— The problem —
The copy you return should hold every record below word for word and no images.
Start of The input
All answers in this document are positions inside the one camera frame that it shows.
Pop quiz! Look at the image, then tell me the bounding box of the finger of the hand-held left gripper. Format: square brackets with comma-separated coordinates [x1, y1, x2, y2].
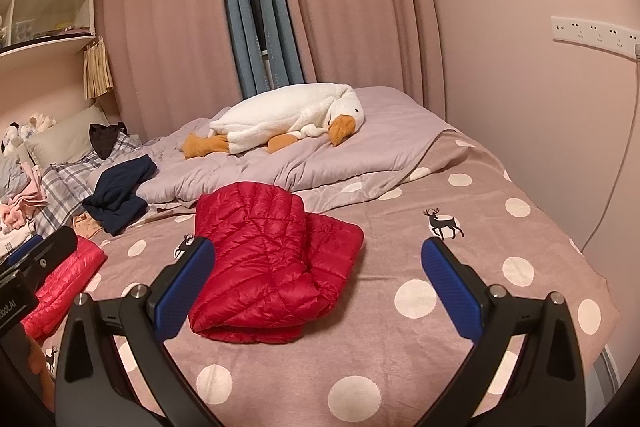
[22, 227, 78, 280]
[7, 234, 45, 264]

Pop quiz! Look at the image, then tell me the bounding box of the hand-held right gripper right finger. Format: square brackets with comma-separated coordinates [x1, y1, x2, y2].
[420, 236, 586, 427]

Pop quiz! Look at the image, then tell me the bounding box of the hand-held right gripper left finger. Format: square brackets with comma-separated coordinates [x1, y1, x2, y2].
[54, 236, 216, 427]

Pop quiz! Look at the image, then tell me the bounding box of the person's left forearm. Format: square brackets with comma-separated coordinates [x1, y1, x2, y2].
[20, 332, 56, 413]

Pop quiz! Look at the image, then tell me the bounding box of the white garment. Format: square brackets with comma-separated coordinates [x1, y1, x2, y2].
[0, 227, 43, 253]

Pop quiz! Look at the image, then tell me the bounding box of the coral red down jacket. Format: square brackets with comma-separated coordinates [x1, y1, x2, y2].
[21, 236, 108, 339]

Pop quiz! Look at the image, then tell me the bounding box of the peach garment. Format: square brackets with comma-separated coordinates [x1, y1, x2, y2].
[72, 213, 108, 240]

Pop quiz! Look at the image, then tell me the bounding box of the pink garment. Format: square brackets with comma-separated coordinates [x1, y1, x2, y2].
[0, 162, 51, 233]

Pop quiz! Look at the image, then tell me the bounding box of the brown polka dot blanket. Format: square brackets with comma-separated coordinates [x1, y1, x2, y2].
[30, 127, 623, 427]

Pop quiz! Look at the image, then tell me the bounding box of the plaid grey shirt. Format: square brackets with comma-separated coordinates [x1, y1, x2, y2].
[30, 132, 143, 238]

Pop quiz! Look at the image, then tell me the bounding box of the grey blue garment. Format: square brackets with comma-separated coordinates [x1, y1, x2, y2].
[0, 154, 28, 200]

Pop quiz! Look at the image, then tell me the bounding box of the navy blue garment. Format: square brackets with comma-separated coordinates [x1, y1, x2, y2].
[81, 154, 158, 237]

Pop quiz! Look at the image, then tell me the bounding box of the black and white dog plush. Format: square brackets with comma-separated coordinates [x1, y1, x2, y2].
[0, 122, 26, 155]

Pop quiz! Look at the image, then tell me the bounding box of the beige pillow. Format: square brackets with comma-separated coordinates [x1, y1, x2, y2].
[24, 104, 111, 168]

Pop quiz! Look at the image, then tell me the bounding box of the dark brown garment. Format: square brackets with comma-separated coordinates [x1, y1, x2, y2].
[89, 122, 128, 160]

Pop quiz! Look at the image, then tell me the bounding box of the grey quilt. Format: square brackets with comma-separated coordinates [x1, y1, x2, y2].
[135, 86, 453, 212]

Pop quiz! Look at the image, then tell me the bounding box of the beige pleated skirt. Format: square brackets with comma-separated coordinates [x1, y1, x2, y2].
[82, 36, 115, 100]

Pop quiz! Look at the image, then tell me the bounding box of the white goose plush toy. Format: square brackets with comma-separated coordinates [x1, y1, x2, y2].
[181, 83, 364, 159]

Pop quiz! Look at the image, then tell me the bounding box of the pink curtain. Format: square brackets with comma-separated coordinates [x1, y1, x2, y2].
[95, 0, 241, 142]
[267, 0, 448, 122]

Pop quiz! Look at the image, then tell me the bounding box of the white cable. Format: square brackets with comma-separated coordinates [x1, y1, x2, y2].
[582, 57, 640, 253]

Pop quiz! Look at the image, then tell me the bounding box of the white wall shelf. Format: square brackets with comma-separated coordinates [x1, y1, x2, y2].
[0, 0, 97, 58]

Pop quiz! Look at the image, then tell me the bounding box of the white wall socket strip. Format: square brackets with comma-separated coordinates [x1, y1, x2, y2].
[550, 15, 640, 56]
End of The input
— Exercise answer —
All answers in this document are positions inside the one camera frame that it shows.
Pop quiz! Look at the image, then tell me the bounding box of the finger of the hand-held left gripper. Format: square brackets with comma-separated coordinates [x1, y1, x2, y2].
[22, 227, 78, 280]
[7, 234, 45, 264]

Pop quiz! Look at the image, then tell me the bounding box of the hand-held right gripper right finger. Format: square brackets with comma-separated coordinates [x1, y1, x2, y2].
[420, 236, 586, 427]

Pop quiz! Look at the image, then tell me the bounding box of the hand-held right gripper left finger. Format: square brackets with comma-separated coordinates [x1, y1, x2, y2].
[54, 236, 216, 427]

Pop quiz! Look at the image, then tell me the bounding box of the person's left forearm. Format: square brackets with comma-separated coordinates [x1, y1, x2, y2].
[20, 332, 56, 413]

Pop quiz! Look at the image, then tell me the bounding box of the white garment. Format: square brackets with comma-separated coordinates [x1, y1, x2, y2].
[0, 227, 43, 253]

Pop quiz! Look at the image, then tell me the bounding box of the coral red down jacket. Format: square brackets with comma-separated coordinates [x1, y1, x2, y2].
[21, 236, 108, 339]

Pop quiz! Look at the image, then tell me the bounding box of the peach garment. Format: square brackets with comma-separated coordinates [x1, y1, x2, y2].
[72, 213, 108, 240]

Pop quiz! Look at the image, then tell me the bounding box of the pink garment. Format: square brackets with comma-separated coordinates [x1, y1, x2, y2].
[0, 162, 51, 233]

Pop quiz! Look at the image, then tell me the bounding box of the brown polka dot blanket. Format: square brackets with comma-separated coordinates [x1, y1, x2, y2].
[30, 127, 623, 427]

Pop quiz! Look at the image, then tell me the bounding box of the plaid grey shirt. Format: square brackets with comma-separated coordinates [x1, y1, x2, y2].
[30, 132, 143, 238]

Pop quiz! Look at the image, then tell me the bounding box of the grey blue garment. Format: square brackets with comma-separated coordinates [x1, y1, x2, y2].
[0, 154, 28, 200]

Pop quiz! Look at the image, then tell me the bounding box of the navy blue garment. Format: square brackets with comma-separated coordinates [x1, y1, x2, y2].
[81, 154, 158, 237]

Pop quiz! Look at the image, then tell me the bounding box of the black and white dog plush. Format: square brackets with comma-separated coordinates [x1, y1, x2, y2].
[0, 122, 26, 155]

Pop quiz! Look at the image, then tell me the bounding box of the beige pillow. Format: square brackets with comma-separated coordinates [x1, y1, x2, y2].
[24, 104, 111, 168]

Pop quiz! Look at the image, then tell me the bounding box of the dark brown garment. Format: square brackets with comma-separated coordinates [x1, y1, x2, y2].
[89, 122, 128, 160]

Pop quiz! Look at the image, then tell me the bounding box of the grey quilt. Format: square brackets with comma-separated coordinates [x1, y1, x2, y2].
[135, 86, 453, 212]

Pop quiz! Look at the image, then tell me the bounding box of the beige pleated skirt. Format: square brackets with comma-separated coordinates [x1, y1, x2, y2].
[82, 36, 115, 100]

Pop quiz! Look at the image, then tell me the bounding box of the white goose plush toy. Format: square brackets with comma-separated coordinates [x1, y1, x2, y2].
[181, 83, 364, 159]

Pop quiz! Look at the image, then tell me the bounding box of the pink curtain. Format: square brackets with comma-separated coordinates [x1, y1, x2, y2].
[95, 0, 241, 142]
[267, 0, 448, 122]

Pop quiz! Look at the image, then tell me the bounding box of the white cable. Format: square brackets with comma-separated coordinates [x1, y1, x2, y2].
[582, 57, 640, 253]

Pop quiz! Look at the image, then tell me the bounding box of the white wall shelf. Format: square brackets with comma-separated coordinates [x1, y1, x2, y2].
[0, 0, 97, 58]

Pop quiz! Look at the image, then tell me the bounding box of the white wall socket strip. Format: square brackets with comma-separated coordinates [x1, y1, x2, y2].
[550, 15, 640, 56]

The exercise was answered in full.